Below are entries. Reproduce exactly the lines between the line holding "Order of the" and the line holding "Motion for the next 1", inclusive, and only those.

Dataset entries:
- - -
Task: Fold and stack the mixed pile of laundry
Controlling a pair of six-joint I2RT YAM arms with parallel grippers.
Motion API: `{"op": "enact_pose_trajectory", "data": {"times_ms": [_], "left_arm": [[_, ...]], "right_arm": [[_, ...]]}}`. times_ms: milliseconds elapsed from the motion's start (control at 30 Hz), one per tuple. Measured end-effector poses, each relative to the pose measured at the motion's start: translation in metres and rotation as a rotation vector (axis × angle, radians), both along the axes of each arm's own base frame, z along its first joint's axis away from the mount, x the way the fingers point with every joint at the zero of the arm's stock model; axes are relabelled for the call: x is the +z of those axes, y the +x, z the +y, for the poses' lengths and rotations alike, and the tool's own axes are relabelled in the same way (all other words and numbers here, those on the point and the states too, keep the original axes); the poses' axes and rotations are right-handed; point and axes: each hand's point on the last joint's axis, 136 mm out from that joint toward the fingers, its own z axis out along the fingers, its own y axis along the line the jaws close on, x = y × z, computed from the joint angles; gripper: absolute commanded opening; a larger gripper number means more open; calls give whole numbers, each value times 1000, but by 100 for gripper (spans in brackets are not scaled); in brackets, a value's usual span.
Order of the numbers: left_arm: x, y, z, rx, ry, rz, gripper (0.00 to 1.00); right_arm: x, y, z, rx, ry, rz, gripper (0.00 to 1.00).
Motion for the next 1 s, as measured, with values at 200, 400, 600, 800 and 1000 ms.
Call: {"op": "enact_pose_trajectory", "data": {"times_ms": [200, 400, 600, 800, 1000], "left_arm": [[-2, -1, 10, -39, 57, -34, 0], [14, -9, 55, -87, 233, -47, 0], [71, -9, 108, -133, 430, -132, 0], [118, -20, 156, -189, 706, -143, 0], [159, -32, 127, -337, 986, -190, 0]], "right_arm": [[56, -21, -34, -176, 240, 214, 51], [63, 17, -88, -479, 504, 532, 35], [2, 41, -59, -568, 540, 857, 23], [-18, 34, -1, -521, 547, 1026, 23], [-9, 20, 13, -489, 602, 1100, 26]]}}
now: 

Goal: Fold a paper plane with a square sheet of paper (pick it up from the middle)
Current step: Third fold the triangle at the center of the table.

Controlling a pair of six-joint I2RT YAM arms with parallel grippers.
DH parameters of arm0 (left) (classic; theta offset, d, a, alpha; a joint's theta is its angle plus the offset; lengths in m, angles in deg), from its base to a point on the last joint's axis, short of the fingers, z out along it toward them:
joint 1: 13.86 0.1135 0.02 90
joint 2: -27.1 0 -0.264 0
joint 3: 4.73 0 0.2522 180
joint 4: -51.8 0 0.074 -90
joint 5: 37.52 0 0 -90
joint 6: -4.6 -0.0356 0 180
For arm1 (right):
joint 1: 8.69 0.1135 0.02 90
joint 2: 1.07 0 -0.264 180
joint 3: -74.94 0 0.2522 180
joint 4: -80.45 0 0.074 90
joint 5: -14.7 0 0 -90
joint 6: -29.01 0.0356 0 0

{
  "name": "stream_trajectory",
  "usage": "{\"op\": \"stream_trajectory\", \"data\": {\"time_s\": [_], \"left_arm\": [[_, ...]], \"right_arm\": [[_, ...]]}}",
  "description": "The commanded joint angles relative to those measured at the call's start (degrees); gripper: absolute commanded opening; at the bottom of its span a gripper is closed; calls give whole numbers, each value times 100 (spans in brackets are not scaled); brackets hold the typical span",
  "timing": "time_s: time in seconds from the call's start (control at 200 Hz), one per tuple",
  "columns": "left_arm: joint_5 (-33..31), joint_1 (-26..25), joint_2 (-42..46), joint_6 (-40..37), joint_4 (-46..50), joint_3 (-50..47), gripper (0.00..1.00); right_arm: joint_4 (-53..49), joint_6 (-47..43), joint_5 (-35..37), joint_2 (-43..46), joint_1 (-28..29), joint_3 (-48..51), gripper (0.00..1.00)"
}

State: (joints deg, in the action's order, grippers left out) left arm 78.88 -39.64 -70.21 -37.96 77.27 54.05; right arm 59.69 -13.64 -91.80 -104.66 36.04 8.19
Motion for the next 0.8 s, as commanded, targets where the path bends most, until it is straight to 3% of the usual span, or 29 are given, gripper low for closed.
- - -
Exercise answer:
Order of the numbers: left_arm: x, y, z, rx, ry, rz, gripper (0.00 to 1.00); right_arm: x, y, z, rx, ry, rz, gripper (0.00 to 1.00).
Motion for the next 1 s, as measured, with values at 200, 400, 600, 800 and 1000 ms.

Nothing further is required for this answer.